Despite the Scottish roots and heavy Scottish influence in her music, Chaimbeul’s unprecedented popularity with Irish audiences continues to grow. While currently residing in Northern Ireland and a frequent collaborator with Irish musicians such as Radie Peat of Lankum, she believes there’s an added explanation for this resonance: “A lot of what I play is rooted in traditional music and although a lot of the material is Scottish, there’s a strong connection between Scottish and Irish traditions, not just in the language, but the songs as well.” 

As a native Gaelic speaker, interpreting and understanding the stories behind these songs has always been at the helm of Chaimbeul’s creative process. “I think I get asked a lot of the time about the sense of place in my music and if that’s strong in my music or my presentation,” says Chaimbeul. “But I think rather than a sense of place, it’s probably more a sense of the language which, obviously a sense of place does come with that, but I think it is more important carrying through aspects of the language and figuring out what that connection is to the music.”

Chaimbeul’s first record, The Reeling, was released by Rough Trade’s folk imprint River Lea in 2019. The label is also home to a number of Irish artists, including Lankum, Lisa O’Neill, and Ye Vagabonds. Each of these artists have made acclaimed contributions to the Irish folk music revival of the last decade.

“There’s definitely a surge in drone music overall and that sort of dark folky sound in Ireland that people really resonate with,” says Chaimbeul. “I think the internet and streaming has helped that surge as there’s less people stuck in the genres they normally listen to. There’s people who typically listen to electronic or experimental drone music accessing more traditional styles, and realise there’s so much in common between them.”

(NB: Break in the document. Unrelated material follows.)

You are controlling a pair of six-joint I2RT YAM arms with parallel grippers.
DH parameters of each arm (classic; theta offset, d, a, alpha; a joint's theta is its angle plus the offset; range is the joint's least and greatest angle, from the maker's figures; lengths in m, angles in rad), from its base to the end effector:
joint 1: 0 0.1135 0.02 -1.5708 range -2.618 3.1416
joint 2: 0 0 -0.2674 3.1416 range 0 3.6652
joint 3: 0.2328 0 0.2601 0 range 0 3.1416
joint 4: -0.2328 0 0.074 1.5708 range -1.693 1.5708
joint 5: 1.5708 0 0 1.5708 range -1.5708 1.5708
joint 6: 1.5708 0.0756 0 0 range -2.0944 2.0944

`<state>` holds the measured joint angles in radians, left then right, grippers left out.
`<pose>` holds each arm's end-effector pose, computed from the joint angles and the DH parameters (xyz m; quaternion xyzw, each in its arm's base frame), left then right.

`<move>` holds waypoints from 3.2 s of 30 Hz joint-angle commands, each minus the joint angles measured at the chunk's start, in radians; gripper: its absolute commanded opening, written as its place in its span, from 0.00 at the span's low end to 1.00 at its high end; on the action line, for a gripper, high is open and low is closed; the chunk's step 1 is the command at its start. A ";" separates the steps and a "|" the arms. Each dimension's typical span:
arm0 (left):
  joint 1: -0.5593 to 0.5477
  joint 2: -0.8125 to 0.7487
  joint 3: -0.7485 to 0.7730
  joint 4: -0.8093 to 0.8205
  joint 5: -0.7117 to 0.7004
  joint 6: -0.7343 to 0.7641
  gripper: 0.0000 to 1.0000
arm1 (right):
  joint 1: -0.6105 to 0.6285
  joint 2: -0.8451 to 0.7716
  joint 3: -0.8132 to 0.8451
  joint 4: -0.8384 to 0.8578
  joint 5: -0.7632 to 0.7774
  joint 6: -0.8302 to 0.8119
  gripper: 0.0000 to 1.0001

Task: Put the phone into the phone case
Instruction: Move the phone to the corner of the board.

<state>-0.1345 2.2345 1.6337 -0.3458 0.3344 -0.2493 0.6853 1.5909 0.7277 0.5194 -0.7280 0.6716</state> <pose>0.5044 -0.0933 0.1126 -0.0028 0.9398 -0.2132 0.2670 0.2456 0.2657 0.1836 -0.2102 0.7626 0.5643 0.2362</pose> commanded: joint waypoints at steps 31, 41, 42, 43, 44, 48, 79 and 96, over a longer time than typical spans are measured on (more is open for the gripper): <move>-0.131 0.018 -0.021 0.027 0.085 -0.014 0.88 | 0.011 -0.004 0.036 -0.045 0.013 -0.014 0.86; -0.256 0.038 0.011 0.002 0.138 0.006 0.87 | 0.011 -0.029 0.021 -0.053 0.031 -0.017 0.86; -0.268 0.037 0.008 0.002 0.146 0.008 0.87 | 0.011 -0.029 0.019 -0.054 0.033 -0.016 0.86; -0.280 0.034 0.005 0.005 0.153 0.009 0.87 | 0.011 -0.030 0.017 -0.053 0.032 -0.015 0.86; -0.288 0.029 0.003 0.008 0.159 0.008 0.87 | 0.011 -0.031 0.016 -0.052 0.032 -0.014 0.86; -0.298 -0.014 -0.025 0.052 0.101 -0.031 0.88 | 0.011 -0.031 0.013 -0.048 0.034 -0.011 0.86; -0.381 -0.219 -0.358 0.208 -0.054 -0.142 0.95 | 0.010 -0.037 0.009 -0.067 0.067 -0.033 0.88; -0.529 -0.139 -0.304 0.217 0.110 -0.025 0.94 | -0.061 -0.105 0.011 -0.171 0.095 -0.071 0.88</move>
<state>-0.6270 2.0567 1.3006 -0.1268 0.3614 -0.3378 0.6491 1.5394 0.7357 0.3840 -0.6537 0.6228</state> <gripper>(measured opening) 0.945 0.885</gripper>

At the crux of Carry Them With Us is Chaimbeul’s meticulously crafted drone sound, acting as the pillar of each track. Where the main content is occasionally plucked from the archives, Chaimbeul expertly crafts a wholly new structure around these tracks, led by a single drone. 

“The starting point is always the pipes”, says Chaimbeul, “finding a key, or a certain mode, and especially the drone, like what note is the drone going to be sitting on, and then I arrive at picking a melody. That could be like a really traditional melody, or you know, just transcribing it directly from a manuscript or from recording or writing something that’s based around that drone.

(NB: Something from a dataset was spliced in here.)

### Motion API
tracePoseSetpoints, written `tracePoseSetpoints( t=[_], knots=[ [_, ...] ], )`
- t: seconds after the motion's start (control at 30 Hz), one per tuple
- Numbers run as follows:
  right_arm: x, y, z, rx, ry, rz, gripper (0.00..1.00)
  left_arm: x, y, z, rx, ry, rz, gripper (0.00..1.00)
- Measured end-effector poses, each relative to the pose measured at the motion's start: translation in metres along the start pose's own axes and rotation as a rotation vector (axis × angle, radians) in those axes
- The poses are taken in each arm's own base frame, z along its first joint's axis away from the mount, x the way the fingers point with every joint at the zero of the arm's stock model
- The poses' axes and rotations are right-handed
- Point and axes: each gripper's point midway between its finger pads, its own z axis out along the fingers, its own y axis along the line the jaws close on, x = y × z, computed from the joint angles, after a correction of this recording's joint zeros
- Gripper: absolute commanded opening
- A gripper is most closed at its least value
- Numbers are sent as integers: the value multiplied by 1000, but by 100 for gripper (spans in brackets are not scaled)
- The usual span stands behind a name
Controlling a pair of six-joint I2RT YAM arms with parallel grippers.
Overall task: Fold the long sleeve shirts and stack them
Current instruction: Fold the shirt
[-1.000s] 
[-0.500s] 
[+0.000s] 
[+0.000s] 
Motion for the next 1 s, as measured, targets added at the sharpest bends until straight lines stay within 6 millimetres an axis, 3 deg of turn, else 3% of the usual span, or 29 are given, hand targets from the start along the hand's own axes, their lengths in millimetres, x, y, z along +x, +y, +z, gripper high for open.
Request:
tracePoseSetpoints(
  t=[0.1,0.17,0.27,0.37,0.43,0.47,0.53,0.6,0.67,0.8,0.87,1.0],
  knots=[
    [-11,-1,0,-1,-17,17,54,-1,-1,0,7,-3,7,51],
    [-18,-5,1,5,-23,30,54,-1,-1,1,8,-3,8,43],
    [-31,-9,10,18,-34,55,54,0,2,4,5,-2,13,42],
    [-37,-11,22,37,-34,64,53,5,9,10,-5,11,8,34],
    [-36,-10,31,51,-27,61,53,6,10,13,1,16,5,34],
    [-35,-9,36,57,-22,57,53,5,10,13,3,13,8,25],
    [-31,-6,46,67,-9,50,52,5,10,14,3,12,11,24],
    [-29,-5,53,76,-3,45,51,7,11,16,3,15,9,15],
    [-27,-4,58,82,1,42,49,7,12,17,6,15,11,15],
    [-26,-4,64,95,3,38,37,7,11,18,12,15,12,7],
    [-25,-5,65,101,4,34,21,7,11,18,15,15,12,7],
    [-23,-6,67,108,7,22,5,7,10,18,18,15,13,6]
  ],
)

At the moment, I’m just really into building that sound and really getting into that sort of atmosphere, the trancey quality. I’m really trying to get deep into that, and building layers of tension to arrange that.”


Chaimbeul’s first album The Reeling was met with high critical acclaim, named The Guardian’s Folk Album Of The Month and one of The Quietus’ Albums Of The Year, featuring a wealth of collaborators within the genre including Lau fiddler Aidan O’Rourke and Radie Peat on concertina. 

On Carry Them With Us, Chaimbeul’s sole collaborator is Canadian saxophonist Colin Stetson, known for his work on the Hereditary film score, as well as his collaborations with Arcade Fire and Bon Iver. “The sound he [Stetson] has is what I wanted for this album,” reveals Chaimbeul. “I knew that he would be able to really get into that, like just a big, big drone sound. I wanted to take it away from ‘The Reeling’ a little bit and create something different.”

Stetson’s fresh perspective is one of the main talking points of the album, seeing beyond the darker tones of tradition and bringing the charm and more melodic elements of these tracks to the surface. Despite having little background or experience in the genre, his contributions to the album are highly distinguished.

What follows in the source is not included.